Telemedicine Mixes Health Care, Technology

ByABC News
February 14, 2002, 5:50 PM

Feb. 15 -- In 10 years, a doctor could be automatically alerted if something goes wrong with a chronic health condition and may use a robot to perform surgery, from across the room or miles away.

That is, if insurance companies agree to pay for these advances in telemedicine, the science of delivering health care from afar.

Doctors have been cooperating across distances for years. Jerri Nielsen, a doctor at the South Pole was diagnosed with cancer via a jury-rigged, Web-connected camera attached to a microscope. And medical personnel in rural areas and prisons have used video links to tap the expertise of city hospitals.

But new technologies promise to bring telemedicine beyond the tried-and-true videophone.

One example: Pacemakers from German firm Biotronik get in touch with the doctor, silently and wirelessly.

Other body-linked devices are paving the way for a new era of "tele-homecare."

"There are manufacturers that make implantable drug pumps neurostimulators to ease pain in your back and your muscles," said Biotronik project manager Mark Johnson.

Diabetics and others with chronic health conditions will eventually be able to pick up "home telemedicine instrumentation packs" at drug stores which will take blood pressure, blood sugar and other readings at home and zap them to a doctor through the Internet, according to Jonathan D. Linkous, executive director of the American Telemedicine Association.

VivoMetrics' LifeShirt, meanwhile, is a wearable, washable T-shirt-like device that monitors life signs.
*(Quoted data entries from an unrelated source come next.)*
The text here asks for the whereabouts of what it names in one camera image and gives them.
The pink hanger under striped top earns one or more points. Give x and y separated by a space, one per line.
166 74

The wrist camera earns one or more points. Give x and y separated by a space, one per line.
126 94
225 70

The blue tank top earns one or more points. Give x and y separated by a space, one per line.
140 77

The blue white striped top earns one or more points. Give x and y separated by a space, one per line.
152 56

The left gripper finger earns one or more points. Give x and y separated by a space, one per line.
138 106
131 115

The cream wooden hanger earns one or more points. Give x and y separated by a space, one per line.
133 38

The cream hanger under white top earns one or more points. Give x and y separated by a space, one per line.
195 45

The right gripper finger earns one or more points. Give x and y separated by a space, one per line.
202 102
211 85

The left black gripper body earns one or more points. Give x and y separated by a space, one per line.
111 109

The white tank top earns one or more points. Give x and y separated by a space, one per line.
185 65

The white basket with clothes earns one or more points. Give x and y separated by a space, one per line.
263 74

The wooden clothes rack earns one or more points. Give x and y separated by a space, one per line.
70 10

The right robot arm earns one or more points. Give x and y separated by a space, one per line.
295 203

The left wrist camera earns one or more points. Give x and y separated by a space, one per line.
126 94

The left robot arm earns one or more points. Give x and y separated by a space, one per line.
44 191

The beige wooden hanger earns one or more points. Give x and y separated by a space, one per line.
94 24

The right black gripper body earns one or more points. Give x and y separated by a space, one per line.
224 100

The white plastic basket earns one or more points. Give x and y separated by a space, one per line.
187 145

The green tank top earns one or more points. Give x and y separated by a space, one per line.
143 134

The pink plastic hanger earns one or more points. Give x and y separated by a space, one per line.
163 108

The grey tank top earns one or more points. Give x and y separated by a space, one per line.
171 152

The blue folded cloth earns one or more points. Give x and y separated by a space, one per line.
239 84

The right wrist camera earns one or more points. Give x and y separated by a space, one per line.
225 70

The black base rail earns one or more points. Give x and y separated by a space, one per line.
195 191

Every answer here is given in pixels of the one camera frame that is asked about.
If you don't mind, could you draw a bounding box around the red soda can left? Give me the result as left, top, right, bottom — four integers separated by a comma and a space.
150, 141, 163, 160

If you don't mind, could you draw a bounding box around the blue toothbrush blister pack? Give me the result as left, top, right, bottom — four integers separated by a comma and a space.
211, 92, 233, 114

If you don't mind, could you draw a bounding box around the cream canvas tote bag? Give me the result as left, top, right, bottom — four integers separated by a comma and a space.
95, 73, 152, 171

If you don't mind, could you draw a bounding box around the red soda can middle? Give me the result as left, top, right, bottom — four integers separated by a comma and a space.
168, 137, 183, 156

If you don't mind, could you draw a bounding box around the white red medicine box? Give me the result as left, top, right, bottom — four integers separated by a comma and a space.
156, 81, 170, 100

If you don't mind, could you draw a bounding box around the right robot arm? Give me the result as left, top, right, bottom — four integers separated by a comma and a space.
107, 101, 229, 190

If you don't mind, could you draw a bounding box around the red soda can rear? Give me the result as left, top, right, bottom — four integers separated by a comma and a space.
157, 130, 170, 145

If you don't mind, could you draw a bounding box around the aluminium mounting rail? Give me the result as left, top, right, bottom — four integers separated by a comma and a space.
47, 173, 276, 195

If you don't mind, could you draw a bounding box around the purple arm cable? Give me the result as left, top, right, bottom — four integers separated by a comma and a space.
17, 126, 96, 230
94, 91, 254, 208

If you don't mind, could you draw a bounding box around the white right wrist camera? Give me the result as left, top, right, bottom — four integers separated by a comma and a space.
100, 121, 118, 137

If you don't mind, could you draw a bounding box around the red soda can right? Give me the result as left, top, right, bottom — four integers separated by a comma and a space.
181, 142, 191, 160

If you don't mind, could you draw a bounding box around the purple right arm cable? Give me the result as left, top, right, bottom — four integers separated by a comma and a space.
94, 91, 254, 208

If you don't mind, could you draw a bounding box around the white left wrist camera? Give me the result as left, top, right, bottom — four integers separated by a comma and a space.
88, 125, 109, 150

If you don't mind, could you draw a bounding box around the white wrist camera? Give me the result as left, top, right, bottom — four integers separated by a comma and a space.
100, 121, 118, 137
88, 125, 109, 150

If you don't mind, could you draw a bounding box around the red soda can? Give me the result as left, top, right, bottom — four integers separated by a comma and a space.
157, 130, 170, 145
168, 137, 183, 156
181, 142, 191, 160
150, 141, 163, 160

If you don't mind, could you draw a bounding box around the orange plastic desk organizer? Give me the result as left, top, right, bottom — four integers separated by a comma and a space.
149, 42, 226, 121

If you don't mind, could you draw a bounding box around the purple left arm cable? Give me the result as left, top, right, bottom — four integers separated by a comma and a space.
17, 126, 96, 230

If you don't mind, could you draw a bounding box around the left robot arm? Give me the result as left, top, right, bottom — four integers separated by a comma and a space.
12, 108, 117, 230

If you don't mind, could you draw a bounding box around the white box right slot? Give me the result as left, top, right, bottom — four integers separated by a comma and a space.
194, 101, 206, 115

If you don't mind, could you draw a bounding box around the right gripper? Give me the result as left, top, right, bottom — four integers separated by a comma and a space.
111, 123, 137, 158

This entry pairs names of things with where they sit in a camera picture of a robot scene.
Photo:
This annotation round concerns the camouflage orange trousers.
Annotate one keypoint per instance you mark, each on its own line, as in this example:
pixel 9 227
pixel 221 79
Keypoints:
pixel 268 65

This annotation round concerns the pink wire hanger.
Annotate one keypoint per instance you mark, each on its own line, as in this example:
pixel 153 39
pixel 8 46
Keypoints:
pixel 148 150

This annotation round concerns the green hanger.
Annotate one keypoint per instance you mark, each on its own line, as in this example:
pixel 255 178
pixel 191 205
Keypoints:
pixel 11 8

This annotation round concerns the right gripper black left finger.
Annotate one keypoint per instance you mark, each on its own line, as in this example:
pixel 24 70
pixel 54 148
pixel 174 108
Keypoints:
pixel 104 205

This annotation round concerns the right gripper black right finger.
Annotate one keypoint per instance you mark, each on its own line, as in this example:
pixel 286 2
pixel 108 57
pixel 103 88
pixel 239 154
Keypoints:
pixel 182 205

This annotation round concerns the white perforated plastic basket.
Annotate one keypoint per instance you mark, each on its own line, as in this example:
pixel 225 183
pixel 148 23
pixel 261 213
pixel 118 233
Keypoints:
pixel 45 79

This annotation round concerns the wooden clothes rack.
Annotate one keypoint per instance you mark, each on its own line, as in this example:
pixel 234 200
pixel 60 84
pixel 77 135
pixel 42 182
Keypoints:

Eventually, it may be worn by firefighters so medical personnel can monitor their health in burning buildings, and by patients with congestive heart failure so doctors can know the moment something goes dramatically wrong. Patients with sleeping problems could be monitored via LifeShirt at home rather than undergo an uncomfortable, multi-day sleep study at a lab.

VR in the ER

Telemedicine is also bringing surgeons' skilled fingers into tiny spaces, and spaces thousands of miles away. Doctors already use virtual-reality interfaces and robots to perform abdominal surgery through tiny incisions.